PROBLEM:
Take the lines below from the first through the one that contains "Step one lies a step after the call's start" and copy them exactly.

(PROVIDED DATA Opens)

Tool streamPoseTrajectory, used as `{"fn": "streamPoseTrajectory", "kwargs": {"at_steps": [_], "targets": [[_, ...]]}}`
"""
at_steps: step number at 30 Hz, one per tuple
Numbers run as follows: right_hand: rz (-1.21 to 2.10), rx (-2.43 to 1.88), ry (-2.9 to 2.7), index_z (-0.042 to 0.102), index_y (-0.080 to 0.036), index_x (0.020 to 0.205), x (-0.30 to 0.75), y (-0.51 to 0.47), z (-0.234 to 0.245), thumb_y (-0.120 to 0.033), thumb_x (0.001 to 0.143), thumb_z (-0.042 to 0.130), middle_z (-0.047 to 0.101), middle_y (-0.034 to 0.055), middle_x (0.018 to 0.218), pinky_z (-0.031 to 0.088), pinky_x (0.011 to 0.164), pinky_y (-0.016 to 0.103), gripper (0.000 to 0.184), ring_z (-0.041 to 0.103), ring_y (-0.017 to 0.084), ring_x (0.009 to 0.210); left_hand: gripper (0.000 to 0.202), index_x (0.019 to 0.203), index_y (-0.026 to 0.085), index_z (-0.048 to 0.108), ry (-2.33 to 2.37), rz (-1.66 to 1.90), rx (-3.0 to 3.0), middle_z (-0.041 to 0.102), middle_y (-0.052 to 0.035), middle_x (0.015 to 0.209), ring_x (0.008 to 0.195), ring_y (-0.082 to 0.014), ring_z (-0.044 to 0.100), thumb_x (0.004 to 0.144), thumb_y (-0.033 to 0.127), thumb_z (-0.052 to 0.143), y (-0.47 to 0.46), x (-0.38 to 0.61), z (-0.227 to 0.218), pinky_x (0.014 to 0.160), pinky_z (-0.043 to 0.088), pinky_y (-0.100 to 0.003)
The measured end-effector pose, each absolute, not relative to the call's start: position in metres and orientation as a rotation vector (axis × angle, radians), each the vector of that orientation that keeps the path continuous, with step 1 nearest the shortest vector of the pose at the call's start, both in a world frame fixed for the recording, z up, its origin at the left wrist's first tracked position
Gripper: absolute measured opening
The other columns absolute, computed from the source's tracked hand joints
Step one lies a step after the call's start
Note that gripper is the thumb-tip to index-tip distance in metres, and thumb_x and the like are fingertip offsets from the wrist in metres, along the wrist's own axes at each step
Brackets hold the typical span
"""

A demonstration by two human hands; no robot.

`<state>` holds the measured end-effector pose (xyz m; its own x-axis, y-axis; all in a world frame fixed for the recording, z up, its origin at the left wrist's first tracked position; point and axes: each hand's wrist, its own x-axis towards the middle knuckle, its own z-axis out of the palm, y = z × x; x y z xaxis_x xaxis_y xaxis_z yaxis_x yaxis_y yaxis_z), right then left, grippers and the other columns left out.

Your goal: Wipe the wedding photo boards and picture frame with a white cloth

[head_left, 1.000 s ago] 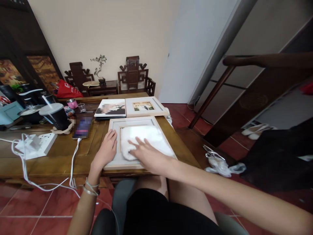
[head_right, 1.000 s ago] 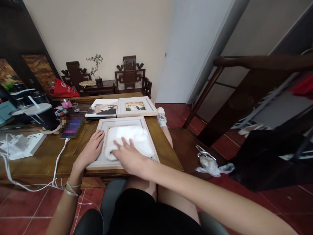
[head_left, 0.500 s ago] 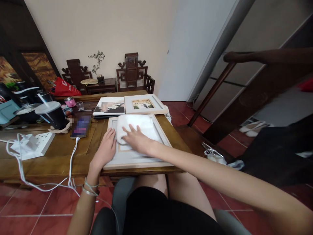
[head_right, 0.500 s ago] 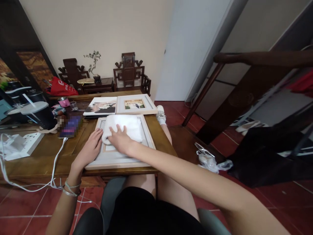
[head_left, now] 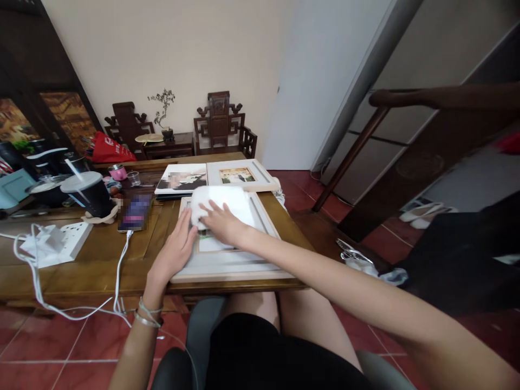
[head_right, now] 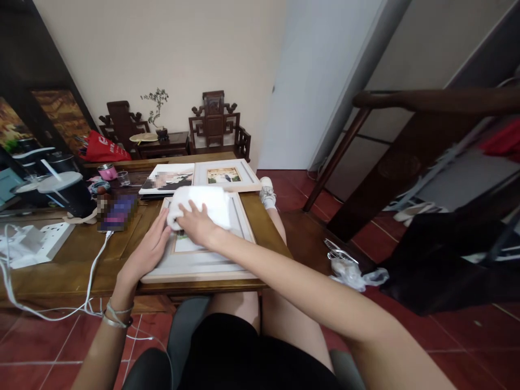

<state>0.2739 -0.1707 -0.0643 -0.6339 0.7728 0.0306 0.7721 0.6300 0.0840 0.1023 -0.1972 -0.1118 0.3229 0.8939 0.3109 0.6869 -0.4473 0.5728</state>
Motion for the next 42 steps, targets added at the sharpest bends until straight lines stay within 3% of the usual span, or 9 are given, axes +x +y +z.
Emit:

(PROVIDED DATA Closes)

RESPONSE TO THIS EXERCISE:
Tool streamPoseTrajectory, used as `{"fn": "streamPoseTrajectory", "kwargs": {"at_steps": [_], "targets": [[_, ...]]}}`
"""
at_steps: step number at 30 Hz, one per tuple
Numbers run as follows: right_hand: rz (-1.21 to 2.10), rx (-2.43 to 1.88), ry (-2.9 to 2.7), index_z (-0.042 to 0.102), index_y (-0.080 to 0.036), index_x (0.020 to 0.205), x (-0.30 to 0.75), y (-0.51 to 0.47), z (-0.234 to 0.245), thumb_y (-0.120 to 0.033), thumb_x (0.001 to 0.143), thumb_z (-0.042 to 0.130), middle_z (-0.047 to 0.101), middle_y (-0.034 to 0.055), middle_x (0.018 to 0.218), pinky_z (-0.031 to 0.088), pinky_x (0.011 to 0.164), pinky_y (-0.016 to 0.103), gripper (0.000 to 0.184), ring_z (-0.041 to 0.103), ring_y (-0.017 to 0.084), ring_x (0.009 to 0.210); left_hand: gripper (0.000 to 0.202), index_x (0.019 to 0.203), index_y (-0.026 to 0.085), index_z (-0.048 to 0.108), ry (-2.33 to 2.37), rz (-1.66 to 1.90), rx (-3.0 to 3.0), middle_z (-0.041 to 0.102), middle_y (-0.052 to 0.035), middle_x (0.015 to 0.209), ring_x (0.008 to 0.195), ring_y (-0.082 to 0.014), ring_z (-0.044 to 0.100), thumb_x (0.004 to 0.144), thumb_y (-0.033 to 0.127), thumb_z (-0.052 to 0.143), y (-0.47 to 0.46), x (-0.38 to 0.61), z (-0.227 to 0.218), pinky_x (0.014 to 0.160), pinky_z (-0.043 to 0.088), pinky_y (-0.100 to 0.003)
The measured end-effector pose, each absolute, not relative to the call's start: position in metres and orientation as a rotation vector (axis × angle, radians), each the vector of that orientation that keeps the path continuous, with step 1 nearest the shortest vector of the pose at the call's start, both in a world frame fixed for the recording, z up, its origin at the left wrist's first tracked position
Gripper: absolute measured opening
The other columns absolute, computed from the source's tracked hand joints
Step one lies a step after the call's start

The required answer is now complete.